8. The method of claim 1 further including sensing the user exhaling towards, into or onto the analyzer and then initiating an analyzer operation.

9. A breath analyzer, comprising: a housing having an inlet and an outlet; a cell assembly in the housing, the cell assembly containing living cells; and an electronic controller in the housing for controlling operation of the cell assembly.

10. The breath analyzer of claim 9 wherein the housing is adapted for wall mounting.

11. A method of detecting a health or medical condition of a patient, comprising: receiving a water sample of the patient’s stool and/or urine from water in a bowl of a toilet, with the water sample provided from the bowl to an analyzer associated with the toilet; exposing living cells in the analyzer to the water; and identifying a compound in the breath based on a response from the living cells.

12. The method of claim 11 further including transmitting analyzed sample data from the analyzer to a computer, comparing the sample data to health state data stored in the computer, generating a recommendation for the user, and transmitting the recommendation to the user.

13. The method of claim 1 wherein the response from the living cells is fluorescence.

14. The method of claim 1 wherein the compound is a metabolite indicative of a disease state.

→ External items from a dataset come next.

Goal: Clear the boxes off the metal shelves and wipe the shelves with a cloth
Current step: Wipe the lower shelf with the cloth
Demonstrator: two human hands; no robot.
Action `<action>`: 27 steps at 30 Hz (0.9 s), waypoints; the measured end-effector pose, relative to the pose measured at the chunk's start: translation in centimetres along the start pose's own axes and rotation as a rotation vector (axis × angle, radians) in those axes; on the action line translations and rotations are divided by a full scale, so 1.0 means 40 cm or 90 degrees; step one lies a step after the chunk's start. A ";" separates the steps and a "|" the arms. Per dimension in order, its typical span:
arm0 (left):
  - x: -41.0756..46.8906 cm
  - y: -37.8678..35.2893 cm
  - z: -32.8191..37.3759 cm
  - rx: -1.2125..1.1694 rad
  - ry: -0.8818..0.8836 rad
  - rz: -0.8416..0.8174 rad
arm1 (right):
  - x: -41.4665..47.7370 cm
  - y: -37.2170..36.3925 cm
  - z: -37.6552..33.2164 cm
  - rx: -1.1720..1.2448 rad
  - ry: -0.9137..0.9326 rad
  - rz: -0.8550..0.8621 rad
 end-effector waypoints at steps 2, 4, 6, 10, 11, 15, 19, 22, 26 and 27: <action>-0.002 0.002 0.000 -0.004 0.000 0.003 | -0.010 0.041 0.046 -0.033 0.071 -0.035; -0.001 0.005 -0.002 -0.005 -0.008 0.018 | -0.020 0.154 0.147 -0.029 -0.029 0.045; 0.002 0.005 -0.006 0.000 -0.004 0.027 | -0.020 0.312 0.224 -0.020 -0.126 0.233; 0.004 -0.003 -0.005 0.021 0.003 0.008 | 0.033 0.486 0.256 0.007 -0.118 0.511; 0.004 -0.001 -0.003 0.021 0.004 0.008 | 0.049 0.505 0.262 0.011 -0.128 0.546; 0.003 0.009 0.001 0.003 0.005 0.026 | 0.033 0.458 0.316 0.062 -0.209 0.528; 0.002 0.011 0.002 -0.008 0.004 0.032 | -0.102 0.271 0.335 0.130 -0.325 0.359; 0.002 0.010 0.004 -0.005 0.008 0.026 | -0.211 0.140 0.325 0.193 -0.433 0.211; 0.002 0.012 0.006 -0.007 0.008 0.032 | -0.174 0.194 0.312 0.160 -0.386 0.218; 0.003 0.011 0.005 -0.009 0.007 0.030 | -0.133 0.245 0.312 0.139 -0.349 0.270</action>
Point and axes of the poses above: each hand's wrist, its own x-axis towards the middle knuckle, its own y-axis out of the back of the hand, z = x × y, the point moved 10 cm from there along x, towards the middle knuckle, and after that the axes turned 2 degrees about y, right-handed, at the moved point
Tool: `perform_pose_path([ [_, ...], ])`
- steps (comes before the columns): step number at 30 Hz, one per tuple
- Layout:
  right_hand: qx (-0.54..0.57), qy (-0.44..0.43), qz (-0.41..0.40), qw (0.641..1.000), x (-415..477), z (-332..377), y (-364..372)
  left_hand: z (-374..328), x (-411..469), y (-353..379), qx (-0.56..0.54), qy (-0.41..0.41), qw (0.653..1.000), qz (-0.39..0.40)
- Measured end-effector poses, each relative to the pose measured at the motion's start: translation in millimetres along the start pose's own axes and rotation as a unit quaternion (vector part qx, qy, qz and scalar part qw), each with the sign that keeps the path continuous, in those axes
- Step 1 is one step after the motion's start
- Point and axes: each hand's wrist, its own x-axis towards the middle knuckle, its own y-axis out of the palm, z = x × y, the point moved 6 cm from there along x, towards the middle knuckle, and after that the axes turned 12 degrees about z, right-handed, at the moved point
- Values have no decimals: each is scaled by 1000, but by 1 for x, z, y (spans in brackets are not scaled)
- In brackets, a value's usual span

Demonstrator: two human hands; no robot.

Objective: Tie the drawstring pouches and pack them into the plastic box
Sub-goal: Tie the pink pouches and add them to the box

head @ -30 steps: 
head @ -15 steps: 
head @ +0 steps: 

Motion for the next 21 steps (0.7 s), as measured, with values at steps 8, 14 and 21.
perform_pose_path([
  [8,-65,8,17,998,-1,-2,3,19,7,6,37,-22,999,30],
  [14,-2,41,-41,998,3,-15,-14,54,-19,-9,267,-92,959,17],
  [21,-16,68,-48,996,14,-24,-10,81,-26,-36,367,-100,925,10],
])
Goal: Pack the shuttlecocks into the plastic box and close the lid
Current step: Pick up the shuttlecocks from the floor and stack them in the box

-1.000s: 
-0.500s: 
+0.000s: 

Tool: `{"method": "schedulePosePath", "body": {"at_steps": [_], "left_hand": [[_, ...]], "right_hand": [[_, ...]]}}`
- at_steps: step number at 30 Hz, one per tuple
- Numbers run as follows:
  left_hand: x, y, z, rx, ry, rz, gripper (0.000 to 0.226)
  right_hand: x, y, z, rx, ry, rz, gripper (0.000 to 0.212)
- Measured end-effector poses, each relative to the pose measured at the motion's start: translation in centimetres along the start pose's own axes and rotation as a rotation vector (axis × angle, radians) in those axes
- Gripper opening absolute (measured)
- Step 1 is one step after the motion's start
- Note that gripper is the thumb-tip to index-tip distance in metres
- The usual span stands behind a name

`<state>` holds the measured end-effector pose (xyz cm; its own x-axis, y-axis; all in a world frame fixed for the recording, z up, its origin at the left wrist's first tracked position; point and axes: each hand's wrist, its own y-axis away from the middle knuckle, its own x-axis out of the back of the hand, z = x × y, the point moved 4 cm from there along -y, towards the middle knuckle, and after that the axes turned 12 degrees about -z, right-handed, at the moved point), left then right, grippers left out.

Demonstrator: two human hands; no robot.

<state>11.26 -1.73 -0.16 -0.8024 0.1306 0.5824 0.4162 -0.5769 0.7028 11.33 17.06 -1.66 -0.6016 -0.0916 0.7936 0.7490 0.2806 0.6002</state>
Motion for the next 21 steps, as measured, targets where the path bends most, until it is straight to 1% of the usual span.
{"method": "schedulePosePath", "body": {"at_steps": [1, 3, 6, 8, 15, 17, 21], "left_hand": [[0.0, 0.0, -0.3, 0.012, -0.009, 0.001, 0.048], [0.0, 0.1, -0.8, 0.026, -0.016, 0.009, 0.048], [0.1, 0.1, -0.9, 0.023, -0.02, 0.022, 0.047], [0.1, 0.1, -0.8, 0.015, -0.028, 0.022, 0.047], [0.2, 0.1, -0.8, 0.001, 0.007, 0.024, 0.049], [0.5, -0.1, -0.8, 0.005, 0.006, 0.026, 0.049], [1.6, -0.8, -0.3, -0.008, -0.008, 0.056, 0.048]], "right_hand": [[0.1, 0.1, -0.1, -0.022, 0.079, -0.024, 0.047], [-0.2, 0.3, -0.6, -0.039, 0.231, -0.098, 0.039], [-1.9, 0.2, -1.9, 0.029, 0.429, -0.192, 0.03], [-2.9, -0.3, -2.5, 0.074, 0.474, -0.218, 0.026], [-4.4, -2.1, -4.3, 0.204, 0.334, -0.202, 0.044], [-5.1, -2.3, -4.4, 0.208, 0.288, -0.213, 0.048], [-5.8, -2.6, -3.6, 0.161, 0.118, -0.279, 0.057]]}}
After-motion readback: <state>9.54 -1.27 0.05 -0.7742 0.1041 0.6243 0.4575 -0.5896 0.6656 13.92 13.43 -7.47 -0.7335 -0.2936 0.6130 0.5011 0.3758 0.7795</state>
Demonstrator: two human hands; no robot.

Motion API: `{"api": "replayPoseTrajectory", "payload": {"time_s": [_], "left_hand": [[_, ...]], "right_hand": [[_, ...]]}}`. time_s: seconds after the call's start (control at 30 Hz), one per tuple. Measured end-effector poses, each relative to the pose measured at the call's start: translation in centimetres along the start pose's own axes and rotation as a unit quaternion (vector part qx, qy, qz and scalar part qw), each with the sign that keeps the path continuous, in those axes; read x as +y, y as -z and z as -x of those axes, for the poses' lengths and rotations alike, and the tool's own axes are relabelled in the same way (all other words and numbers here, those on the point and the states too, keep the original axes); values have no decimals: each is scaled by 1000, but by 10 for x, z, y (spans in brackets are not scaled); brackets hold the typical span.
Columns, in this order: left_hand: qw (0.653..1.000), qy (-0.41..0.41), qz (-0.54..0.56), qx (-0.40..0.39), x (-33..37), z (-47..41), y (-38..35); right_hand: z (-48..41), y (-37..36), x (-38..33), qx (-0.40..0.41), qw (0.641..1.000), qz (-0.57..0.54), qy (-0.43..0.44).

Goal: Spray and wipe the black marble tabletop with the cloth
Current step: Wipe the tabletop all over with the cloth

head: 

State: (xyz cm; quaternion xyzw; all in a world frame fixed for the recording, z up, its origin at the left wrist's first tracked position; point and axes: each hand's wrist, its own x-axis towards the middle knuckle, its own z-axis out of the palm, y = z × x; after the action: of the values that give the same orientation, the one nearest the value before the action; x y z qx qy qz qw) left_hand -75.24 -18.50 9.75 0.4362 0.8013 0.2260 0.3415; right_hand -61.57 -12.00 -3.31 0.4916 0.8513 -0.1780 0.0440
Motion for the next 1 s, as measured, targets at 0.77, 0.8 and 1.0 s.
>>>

15. A method of detecting a health or medical condition of a patient, comprising: receiving a patient saliva or perspiration sample in an analyzer; exposing living cells in the analyzer to the sample; transmitting a result to a computer, the result based on a reaction of the living cells to the sample; the computer forming a recommendation for the user based on the result; and the computer transmitting the recommendation to the user.

16. The method of claim 15 wherein the computer compares the result to data stored in the computer to form the recommendation.

17. The method of claim 15 wherein the response from the living cells is fluorescence.

18. The method of claim 16 wherein the data stored in the computer includes metabolite profiles of patients having specific health or disease conditions.

19. The method of claim 15 wherein the exposing step is performed by pumping liquid containing the sample to a first side of a membrane with molecules of the sample moving through the membrane to the living cells on a second side of the membrane.

20. A liquid sample analyzer, comprising: a cell assembly in a housing, the cell assembly containing living cells; a liquid flow path in the housing; a membrane separating the living cells from the liquid flow path; a liquid inlet for providing a liquid sample from a liquid sample source into the liquid flow path; and an electronic controller in the housing for controlling operation of the cell assembly.

21 . The liquid sample analyzer of claim 20 wherein the liquid sample source is a toilet or a urinal.

22. The liquid sample analyzer of claim 20 further including a sensor for sensing a condition at the liquid sample source, the sensor electrically connected to the electronic controller.

23. The liquid sample analyzer of claim 20 wherein a liquid sample moves from the liquid sample source into the liquid flow path via capillary action.

24. The liquid sample analyzer of claim 20 wherein a liquid sample moves from the liquid sample source into the liquid flow path via gravity.

25. The liquid sample analyzer of claim 20 further including a tube extending from the liquid sample source to the liquid flow path for supplying a liquid sample to the liquid sample analyzer.

26. The liquid sample analyzer of claim 20 wherein the liquid flow path extends across the membrane to a liquid outlet.